▶ **EXERCISE PROMPT**
With the line that contains "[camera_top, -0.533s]" as the first line, output exactly every line through the end of the material.

▶ **COLLECTED MATERIAL**
= = =

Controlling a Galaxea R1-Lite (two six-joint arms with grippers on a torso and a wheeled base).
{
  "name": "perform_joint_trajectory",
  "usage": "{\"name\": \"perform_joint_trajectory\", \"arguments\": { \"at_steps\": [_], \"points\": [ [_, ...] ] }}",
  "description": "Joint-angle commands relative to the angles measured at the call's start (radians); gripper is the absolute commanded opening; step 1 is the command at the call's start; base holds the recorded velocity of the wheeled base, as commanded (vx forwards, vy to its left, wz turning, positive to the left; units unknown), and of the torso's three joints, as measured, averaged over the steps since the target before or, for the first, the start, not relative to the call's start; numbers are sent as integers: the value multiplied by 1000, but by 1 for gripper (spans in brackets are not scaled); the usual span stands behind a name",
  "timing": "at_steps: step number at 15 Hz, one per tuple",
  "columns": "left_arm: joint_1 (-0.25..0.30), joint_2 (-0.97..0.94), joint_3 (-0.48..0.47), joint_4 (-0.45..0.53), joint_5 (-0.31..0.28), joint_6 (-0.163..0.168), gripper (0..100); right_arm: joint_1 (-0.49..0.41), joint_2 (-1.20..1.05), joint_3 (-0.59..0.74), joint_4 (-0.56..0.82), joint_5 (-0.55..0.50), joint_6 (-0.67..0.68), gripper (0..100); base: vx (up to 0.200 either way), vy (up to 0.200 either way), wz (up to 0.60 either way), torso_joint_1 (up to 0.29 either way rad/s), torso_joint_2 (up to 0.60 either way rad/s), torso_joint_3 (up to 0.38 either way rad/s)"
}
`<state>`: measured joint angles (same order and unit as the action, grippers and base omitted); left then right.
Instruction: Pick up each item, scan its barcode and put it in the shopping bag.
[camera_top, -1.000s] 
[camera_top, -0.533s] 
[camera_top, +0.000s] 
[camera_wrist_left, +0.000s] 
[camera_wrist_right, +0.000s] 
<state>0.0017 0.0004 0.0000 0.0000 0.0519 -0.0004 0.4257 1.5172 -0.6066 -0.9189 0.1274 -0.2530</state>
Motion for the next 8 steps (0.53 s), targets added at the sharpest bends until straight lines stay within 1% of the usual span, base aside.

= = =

▶ **RESPONSE TO THIS TASK**
[camera_top, -0.533s] 
[camera_top, +0.000s] 
[camera_wrist_left, +0.000s] 
[camera_wrist_right, +0.000s] 
<state>0.0017 0.0004 0.0000 0.0000 0.0519 -0.0004 0.4257 1.5172 -0.6066 -0.9189 0.1274 -0.2530</state>
Motion for the next 8 steps (0.53 s), targets added at the sharpest bends until straight lines stay within 1% of the usual span, base aside.

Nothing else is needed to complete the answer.